Your objective: Pull out of the data below the stretch of lines bounded by the one containing "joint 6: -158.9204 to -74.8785" and the one containing "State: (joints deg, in", both bounds included, unchanged.

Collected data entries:

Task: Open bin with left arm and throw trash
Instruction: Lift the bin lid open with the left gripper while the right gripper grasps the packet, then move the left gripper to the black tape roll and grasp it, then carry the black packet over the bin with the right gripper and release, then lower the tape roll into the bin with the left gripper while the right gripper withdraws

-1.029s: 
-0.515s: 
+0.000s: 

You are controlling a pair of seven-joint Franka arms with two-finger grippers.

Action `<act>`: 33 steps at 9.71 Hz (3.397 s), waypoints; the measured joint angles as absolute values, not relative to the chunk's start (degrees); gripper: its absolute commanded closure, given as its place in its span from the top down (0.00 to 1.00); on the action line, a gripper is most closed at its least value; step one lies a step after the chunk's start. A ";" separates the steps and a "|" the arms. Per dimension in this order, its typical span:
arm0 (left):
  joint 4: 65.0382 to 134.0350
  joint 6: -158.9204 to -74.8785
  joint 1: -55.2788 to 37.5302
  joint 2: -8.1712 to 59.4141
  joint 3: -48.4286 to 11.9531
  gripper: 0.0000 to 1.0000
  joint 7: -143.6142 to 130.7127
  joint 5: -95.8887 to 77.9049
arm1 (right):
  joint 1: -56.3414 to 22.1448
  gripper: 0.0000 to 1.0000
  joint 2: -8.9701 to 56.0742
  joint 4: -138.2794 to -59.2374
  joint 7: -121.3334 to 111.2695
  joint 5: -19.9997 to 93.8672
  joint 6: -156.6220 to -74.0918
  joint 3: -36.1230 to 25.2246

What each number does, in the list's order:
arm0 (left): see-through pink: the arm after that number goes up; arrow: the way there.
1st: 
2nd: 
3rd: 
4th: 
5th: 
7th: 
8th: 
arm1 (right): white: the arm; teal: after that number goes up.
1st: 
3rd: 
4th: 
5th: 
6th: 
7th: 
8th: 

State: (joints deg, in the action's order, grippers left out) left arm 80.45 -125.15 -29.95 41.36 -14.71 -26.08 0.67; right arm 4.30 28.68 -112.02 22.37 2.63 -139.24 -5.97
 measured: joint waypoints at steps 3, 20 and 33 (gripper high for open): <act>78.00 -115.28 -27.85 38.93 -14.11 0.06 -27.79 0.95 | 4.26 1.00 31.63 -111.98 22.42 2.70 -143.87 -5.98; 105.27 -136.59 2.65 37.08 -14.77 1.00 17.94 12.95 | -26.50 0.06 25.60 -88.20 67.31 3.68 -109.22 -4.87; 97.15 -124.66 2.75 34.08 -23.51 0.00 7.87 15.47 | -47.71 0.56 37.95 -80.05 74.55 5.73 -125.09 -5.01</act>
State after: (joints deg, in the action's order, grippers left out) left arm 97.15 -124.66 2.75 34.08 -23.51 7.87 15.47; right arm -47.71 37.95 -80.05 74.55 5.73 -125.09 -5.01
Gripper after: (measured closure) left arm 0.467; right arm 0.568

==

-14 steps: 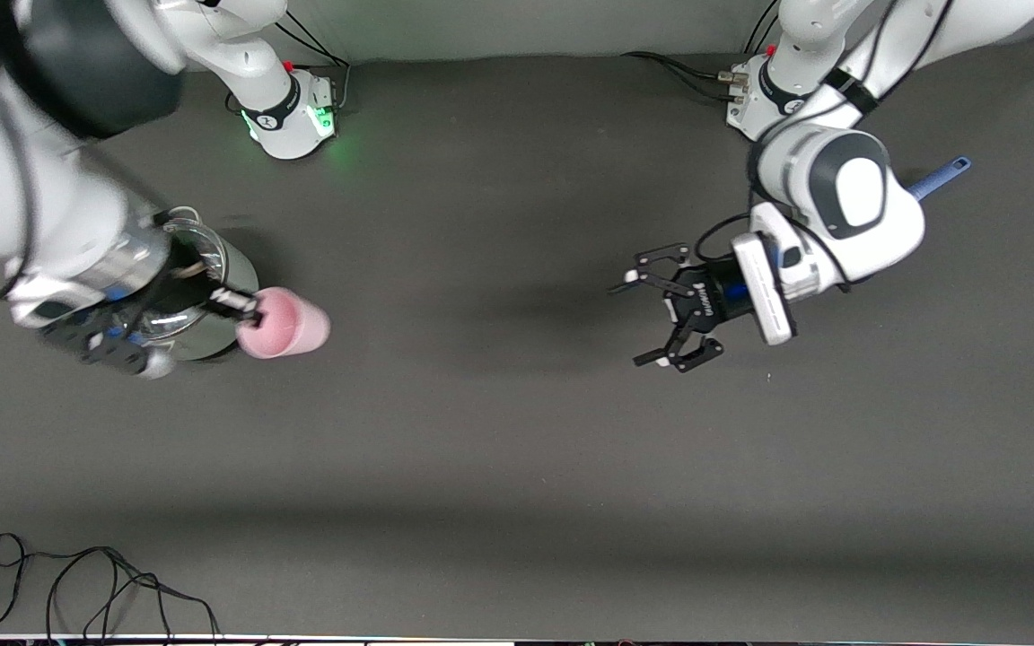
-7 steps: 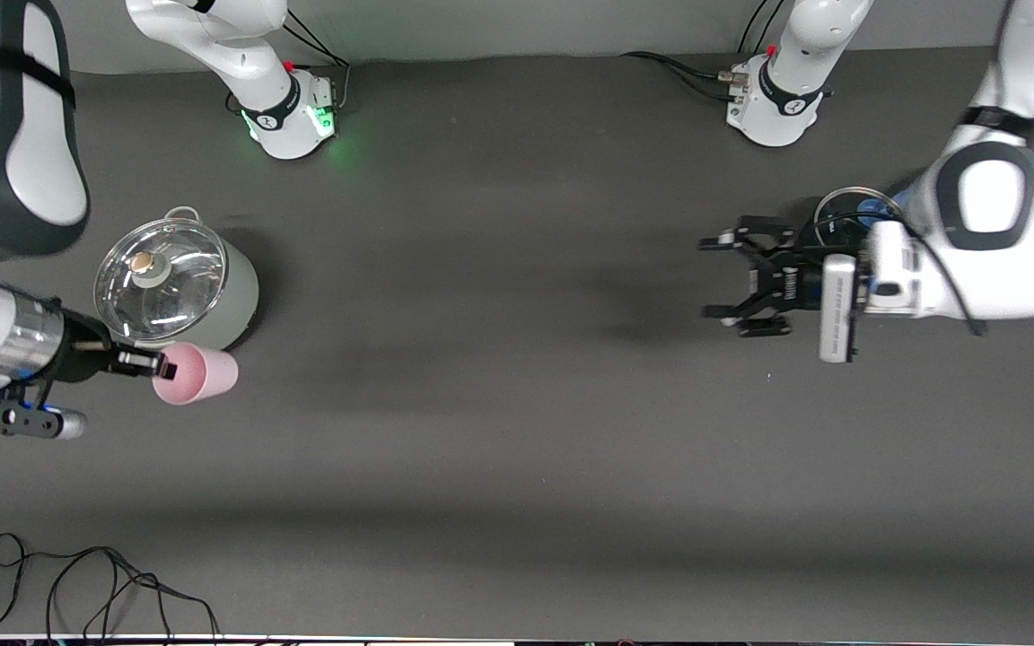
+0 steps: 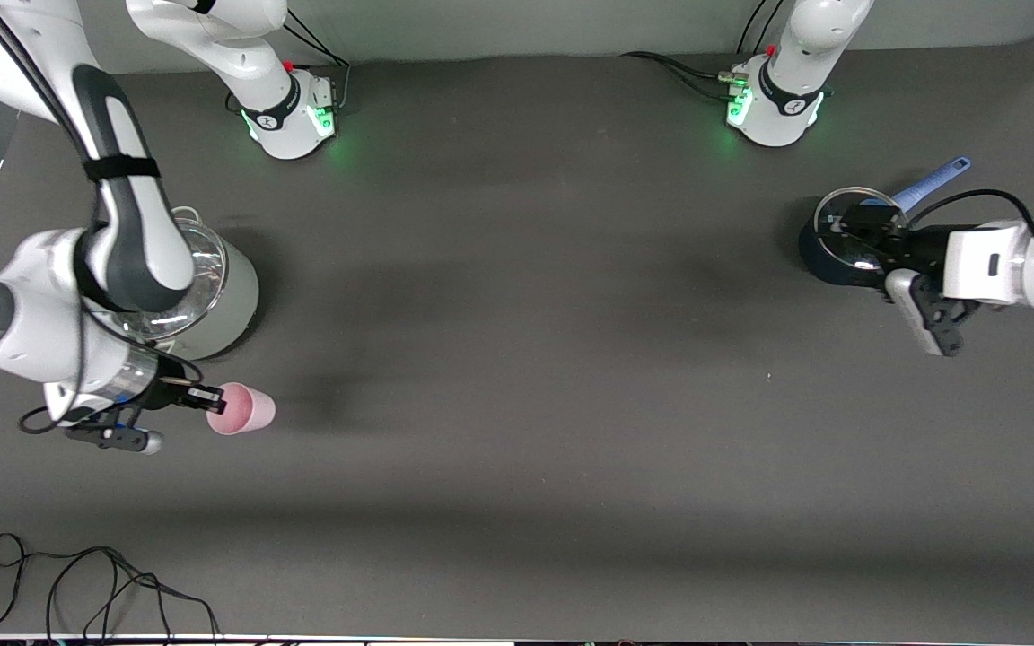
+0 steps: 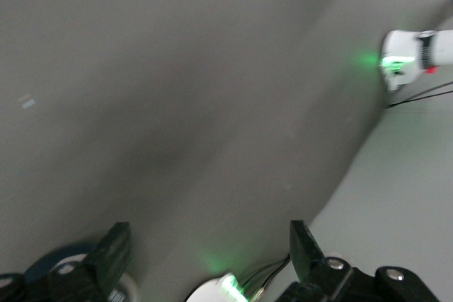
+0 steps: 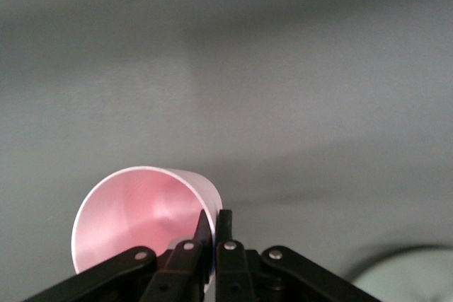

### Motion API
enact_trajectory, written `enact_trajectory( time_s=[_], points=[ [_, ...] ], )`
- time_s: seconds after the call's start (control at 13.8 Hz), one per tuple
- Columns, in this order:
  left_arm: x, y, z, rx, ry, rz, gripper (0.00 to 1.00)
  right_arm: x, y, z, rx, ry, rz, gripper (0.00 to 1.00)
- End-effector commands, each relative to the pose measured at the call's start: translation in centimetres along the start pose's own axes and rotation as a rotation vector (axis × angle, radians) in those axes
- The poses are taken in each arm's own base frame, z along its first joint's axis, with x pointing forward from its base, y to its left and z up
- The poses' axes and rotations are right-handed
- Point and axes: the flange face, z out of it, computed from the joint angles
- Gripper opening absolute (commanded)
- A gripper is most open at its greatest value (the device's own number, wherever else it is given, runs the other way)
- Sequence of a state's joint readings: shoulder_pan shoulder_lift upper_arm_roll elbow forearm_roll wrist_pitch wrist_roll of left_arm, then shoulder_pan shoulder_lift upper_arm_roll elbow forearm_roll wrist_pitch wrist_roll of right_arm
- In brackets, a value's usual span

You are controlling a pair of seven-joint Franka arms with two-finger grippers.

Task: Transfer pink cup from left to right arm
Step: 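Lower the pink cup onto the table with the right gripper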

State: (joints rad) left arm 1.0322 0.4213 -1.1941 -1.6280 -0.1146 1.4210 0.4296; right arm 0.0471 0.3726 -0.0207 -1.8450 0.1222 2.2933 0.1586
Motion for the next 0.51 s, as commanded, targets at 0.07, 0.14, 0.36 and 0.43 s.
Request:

Written reply:
  joint 6: -158.9204 to -74.8785
  joint 1: -55.2788 to 37.5302
  joint 2: -8.1712 to 59.4141
  joint 3: -48.4286 to 11.9531
  gripper: 0.0000 to 1.0000
  joint 7: -143.6142 to 130.7127
  joint 5: -95.8887 to 77.9049
arm1 (right):
  joint 1: -56.3414 to 22.1448
  gripper: 0.0000 to 1.0000
  joint 2: -8.9701 to 56.0742
  joint 4: -138.2794 to -59.2374
  joint 7: -121.3334 to 111.2695
  joint 5: -19.9997 to 93.8672
  joint 6: -156.6220 to -74.0918
  joint 3: -36.1230 to 25.2246

What each number does, in the list's order:
arm0 (left): see-through pink: the arm after that number goes up; arrow: the way there.
1st: 
2nd: 
3rd: 
4th: 
5th: 
7th: 
8th: 
arm1 (right): white: the arm; teal: after that number goes up.
1st: 
3rd: 
4th: 
5th: 
6th: 
7th: 
8th: 

State: (joints deg, in the action's order, grippers left out) left arm 80.45 -125.15 -29.95 41.36 -14.71 -26.08 0.67; right arm 4.30 28.68 -112.02 22.37 2.63 -139.24 -5.97

Nothing further is required of the output.